WORK REQUIRED » Print every line of the listing below, starting with the line that holds "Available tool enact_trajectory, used" and going on through the line that holds "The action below", both included, and print nothing else.
= Beginning of Section =
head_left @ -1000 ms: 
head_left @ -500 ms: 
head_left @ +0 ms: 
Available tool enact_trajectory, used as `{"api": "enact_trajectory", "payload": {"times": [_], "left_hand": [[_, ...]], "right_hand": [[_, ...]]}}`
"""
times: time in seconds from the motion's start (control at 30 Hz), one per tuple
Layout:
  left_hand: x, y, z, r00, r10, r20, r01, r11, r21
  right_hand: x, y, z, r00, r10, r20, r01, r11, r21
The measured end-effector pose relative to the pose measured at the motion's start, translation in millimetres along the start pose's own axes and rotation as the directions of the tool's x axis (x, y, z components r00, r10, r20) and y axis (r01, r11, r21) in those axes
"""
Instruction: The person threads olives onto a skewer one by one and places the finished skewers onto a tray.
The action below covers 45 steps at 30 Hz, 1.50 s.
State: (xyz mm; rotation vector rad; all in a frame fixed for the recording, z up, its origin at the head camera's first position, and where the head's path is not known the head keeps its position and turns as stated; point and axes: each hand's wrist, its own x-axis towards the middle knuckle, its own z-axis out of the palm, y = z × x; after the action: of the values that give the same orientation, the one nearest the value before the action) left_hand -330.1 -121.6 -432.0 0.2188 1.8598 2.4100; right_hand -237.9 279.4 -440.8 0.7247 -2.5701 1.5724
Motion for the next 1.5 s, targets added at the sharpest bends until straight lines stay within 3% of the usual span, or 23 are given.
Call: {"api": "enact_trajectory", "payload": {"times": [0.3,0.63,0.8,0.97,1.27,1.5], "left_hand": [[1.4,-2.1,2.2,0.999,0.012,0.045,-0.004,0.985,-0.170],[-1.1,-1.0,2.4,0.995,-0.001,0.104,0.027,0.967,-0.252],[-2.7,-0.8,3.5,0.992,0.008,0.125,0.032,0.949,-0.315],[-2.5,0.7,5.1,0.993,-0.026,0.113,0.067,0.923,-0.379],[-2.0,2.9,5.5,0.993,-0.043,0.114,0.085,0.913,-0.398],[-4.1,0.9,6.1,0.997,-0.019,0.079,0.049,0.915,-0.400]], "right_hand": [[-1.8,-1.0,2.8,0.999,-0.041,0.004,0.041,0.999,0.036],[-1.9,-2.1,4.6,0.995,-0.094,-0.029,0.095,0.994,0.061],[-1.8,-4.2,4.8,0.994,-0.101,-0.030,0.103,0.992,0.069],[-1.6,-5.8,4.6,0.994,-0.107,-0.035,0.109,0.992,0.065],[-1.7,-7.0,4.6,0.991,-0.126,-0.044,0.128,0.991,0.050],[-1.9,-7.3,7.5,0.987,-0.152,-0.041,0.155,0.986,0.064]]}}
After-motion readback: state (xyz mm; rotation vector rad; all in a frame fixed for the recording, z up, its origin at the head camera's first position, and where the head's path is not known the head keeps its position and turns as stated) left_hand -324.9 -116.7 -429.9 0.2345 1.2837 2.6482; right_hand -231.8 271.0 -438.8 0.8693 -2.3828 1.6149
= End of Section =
WRITTEN RESPONSE »
Available tool enact_trajectory, used as `{"api": "enact_trajectory", "payload": {"times": [_], "left_hand": [[_, ...]], "right_hand": [[_, ...]]}}`
"""
times: time in seconds from the motion's start (control at 30 Hz), one per tuple
Layout:
  left_hand: x, y, z, r00, r10, r20, r01, r11, r21
  right_hand: x, y, z, r00, r10, r20, r01, r11, r21
The measured end-effector pose relative to the pose measured at the motion's start, translation in millimetres along the start pose's own axes and rotation as the directions of the tool's x axis (x, y, z components r00, r10, r20) and y axis (r01, r11, r21) in those axes
"""
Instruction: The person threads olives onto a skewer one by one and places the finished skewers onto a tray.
The action below covers 45 steps at 30 Hz, 1.50 s.

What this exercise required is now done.